Aritz López says his company’s unusually colored wine, launched last month in Spain, will disrupt the country's winemaking traditions. “It’s not just about drinking blue wine, but about breaking the rules and creating your own,” he says.
Rebellion and revolution in Spain may get you thinking about 20th century civil wars and bloody political uprisings, but apparently the way today's Spaniards stick it to the man is a little more civilised.
Gïk Live is a Spanish company founded by six twenty-somethings who want to disrupt the winemaking traditions of the Basque country. A truly revolutionary ethos that any freedom fighter (or any Silicon Valley start-up) would be proud of.
Gïk's charge against Spain's wine industry is being led by a blue wine, a "sweet and blue drink" with an ABV of 11.5 percent, made by mixing red grape skin pigment with a plant-based food dye. Launched in Spain last month, the wine is now available to order online in the UK and comes with the tagline "We are Gïk and we will change the world." Who needs Juan Larrea?
We got in touch with Aritz López, one of the co-founders of Gïk to find out more about his world-changing wine. He has attributed his comments to the whole Gïk team because— in López's words—"We work horizontally without established hierarchies, and we consider ourselves creators :P."
Viva la revolucion.
MUNCHIES: Hi Aritz, so what does your blue wine taste like? Aritz López/the hierarchy-free Gïk team: Our aim was to create a very easy to drink beverage. Unlike any other wine, you don't have to attend some sommelier's class, be at hundred tastings, or learn the Bible of enology to enjoy Gïk. It is made for everyone, for normal people that don't need to know thousands of rules in order to enjoy a wine, such as us. We could only say that it tastes like blue wine, like a revolution in an ancient industry. It may seem obvious, but it has a really unique flavour. It is sweet, fresh, and easy to drink.
OK, so what is your interpretation of the taste? For me, it is a wine that is not complex at all. It tastes sweet and fresh and has no heritage. Surprisingly, when we did a blind tasting, just one of 15 people said it was a wine. Among the reactions we found some people even saying it was a soft drink!
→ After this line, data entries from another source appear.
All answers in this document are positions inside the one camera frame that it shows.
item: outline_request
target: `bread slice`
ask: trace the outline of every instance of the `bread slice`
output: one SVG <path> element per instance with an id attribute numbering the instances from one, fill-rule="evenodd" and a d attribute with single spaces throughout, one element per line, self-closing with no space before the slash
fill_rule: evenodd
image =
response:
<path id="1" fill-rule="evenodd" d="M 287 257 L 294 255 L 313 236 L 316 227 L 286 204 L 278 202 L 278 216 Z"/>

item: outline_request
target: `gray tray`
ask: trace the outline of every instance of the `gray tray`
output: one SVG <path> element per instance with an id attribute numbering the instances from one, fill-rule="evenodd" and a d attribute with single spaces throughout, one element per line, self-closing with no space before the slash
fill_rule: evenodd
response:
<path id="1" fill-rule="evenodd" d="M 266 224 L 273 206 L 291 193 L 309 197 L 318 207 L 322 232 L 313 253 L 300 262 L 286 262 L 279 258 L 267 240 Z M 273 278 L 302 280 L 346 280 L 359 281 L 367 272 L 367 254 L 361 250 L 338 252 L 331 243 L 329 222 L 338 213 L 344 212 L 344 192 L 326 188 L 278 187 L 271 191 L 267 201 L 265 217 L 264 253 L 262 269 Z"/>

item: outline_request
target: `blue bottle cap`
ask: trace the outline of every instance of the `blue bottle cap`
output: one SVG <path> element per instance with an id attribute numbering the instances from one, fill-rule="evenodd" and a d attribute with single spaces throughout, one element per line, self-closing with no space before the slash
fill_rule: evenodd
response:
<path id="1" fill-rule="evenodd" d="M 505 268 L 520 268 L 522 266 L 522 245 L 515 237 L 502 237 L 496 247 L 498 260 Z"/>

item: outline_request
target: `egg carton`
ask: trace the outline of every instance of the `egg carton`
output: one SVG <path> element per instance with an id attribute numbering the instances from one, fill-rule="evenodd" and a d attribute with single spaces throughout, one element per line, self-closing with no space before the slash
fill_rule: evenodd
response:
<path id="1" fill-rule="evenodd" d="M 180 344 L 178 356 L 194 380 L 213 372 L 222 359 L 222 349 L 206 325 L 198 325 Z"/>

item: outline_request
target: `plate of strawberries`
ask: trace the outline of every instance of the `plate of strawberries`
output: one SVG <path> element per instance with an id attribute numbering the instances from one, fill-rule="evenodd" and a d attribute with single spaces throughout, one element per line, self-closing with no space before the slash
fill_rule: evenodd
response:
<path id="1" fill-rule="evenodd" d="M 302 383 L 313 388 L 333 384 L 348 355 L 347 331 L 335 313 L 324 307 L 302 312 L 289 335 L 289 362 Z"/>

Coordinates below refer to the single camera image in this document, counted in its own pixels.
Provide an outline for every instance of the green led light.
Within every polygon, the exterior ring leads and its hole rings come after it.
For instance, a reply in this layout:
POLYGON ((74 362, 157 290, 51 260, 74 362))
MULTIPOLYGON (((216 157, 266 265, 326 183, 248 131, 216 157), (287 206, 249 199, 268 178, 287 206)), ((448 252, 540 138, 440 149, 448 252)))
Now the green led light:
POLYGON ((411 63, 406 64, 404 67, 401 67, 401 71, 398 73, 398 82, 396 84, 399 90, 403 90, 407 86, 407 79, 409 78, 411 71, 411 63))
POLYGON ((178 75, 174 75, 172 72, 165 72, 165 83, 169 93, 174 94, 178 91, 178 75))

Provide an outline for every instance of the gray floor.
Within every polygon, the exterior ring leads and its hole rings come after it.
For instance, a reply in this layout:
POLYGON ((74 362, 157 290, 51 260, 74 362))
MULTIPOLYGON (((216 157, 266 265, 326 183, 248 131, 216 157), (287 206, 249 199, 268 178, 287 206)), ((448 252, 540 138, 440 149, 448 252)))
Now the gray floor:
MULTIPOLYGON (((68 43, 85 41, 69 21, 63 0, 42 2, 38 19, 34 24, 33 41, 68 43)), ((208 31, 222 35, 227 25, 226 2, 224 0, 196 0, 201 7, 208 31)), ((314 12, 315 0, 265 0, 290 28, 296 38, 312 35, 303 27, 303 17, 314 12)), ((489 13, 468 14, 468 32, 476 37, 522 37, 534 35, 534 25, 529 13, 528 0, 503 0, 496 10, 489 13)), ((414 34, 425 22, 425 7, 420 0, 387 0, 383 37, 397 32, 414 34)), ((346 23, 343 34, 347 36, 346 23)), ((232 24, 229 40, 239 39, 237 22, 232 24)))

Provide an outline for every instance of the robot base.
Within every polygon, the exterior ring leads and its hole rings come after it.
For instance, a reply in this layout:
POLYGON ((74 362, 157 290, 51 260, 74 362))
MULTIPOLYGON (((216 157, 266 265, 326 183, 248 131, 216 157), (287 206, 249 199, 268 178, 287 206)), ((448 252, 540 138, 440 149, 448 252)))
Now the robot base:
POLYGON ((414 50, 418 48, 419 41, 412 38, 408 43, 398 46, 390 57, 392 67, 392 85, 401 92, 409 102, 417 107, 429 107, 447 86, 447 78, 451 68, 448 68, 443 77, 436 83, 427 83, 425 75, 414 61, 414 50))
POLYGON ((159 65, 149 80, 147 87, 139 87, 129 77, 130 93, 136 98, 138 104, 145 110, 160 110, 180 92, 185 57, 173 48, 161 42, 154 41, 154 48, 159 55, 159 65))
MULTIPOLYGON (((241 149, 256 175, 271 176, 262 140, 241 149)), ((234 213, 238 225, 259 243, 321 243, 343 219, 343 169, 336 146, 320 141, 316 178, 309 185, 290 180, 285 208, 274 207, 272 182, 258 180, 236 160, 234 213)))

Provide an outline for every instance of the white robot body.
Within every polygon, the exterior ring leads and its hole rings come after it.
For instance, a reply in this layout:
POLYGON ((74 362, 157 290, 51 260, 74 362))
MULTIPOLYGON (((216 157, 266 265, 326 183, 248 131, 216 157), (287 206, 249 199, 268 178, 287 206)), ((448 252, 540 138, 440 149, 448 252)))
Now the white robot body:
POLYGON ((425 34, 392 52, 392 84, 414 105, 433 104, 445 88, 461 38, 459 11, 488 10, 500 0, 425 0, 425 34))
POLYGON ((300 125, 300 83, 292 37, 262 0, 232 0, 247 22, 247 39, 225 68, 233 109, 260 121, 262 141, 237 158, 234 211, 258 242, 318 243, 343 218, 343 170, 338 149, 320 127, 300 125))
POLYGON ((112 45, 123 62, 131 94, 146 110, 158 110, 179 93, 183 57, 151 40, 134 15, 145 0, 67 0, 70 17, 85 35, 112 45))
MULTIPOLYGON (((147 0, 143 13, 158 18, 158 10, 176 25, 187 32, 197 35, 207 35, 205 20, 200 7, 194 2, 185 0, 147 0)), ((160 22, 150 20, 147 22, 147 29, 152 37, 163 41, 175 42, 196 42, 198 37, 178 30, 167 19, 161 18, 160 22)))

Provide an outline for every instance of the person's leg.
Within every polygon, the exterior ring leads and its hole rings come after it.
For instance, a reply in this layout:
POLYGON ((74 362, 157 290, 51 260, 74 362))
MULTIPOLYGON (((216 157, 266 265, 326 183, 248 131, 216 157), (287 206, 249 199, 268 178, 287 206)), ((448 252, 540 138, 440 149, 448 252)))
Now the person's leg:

Why did you want to colour it blue? Turning it blue has a lot of meaning for us. When we started to think about developing the project, we read a book called Blue Ocean Strategy, that says that there are two kind of oceans: the red ones, full of sharks (competitors) fighting against each other for a few fishes (clients) and turning the ocean red because of the blood. It talked about creating blue oceans—oceans where, thanks to creativity and innovation, everyone could be free.
Sounds idyllic. Why did you focus on the wine industry as a way of shaking up the system? We are artists, musicians, engineers, and all very young (between 22 and 28 years old) and we were born in a country where wine is very linked to culture. It hasn't changed for centuries and it seems that they prefer tradition instead of innovation.
We thought this didn't make sense anymore so we started to think about changing it. None of us liked traditional wine, nor the rules that surround it. It is even the liquid that represents Christ's blood at church! That's why we decided to start our own revolution by creating a sweet, easy to drink blue wine.
And how exactly did you make it blue? None of us is a chemical engineer or an experienced winemaker. We had a lot of help mainly from our university, the University of the Basque Country. They gave us a laboratory in which we could investigate and we got help from several leading technological institutes within the food industry and from a team of chemical engineers.
We mix different varieties of red and white grapes. Then, we add two organic pigments: the anthocyanin, which comes from the red grapes' skin, and the indigotine, another organic pigment. Thanks to those, we turn it blue. Then we change the flavour as if it was a soft drink, using non-caloric sweeteners.
Don't you think that educating people about wine would be an easier way to take away the snobbery that surrounds the industry? We wouldn't say it is better, nor worse. It is just different. For us, Gïk is not even a blue wine, but the representation of what we stand for: creation and creative rebellion. As we always say, drinking Gïk is not just about drinking blue wine, but about drinking innovation, drinking creation, breaking the rules and creating your own. It is about reinventing traditions.
That's why, I suppose, Gïk can encourage people to forget about what they have been told, and just enjoy it however they want to.
Do you view the product more as a protest against wine snobbery or a serious drink? We know some people may see us as rioters. Actually, some traditional winemakers have told us that Gïk is a blasphemy or a terrible invention. One of them even encouraged us to go create apps and leave the industry alone. But we just feel that what we do makes a lot of sense. We like transgression, trying to change people's minds.
As I told you, we wouldn't even say it is a wine, because its taste may be more similar to a beer, a soft drink or a cocktail, so we really see it as a creation to lead a new category of beverages.
Thanks for talking to me, Aritz. Answers have been edited for length and clarity.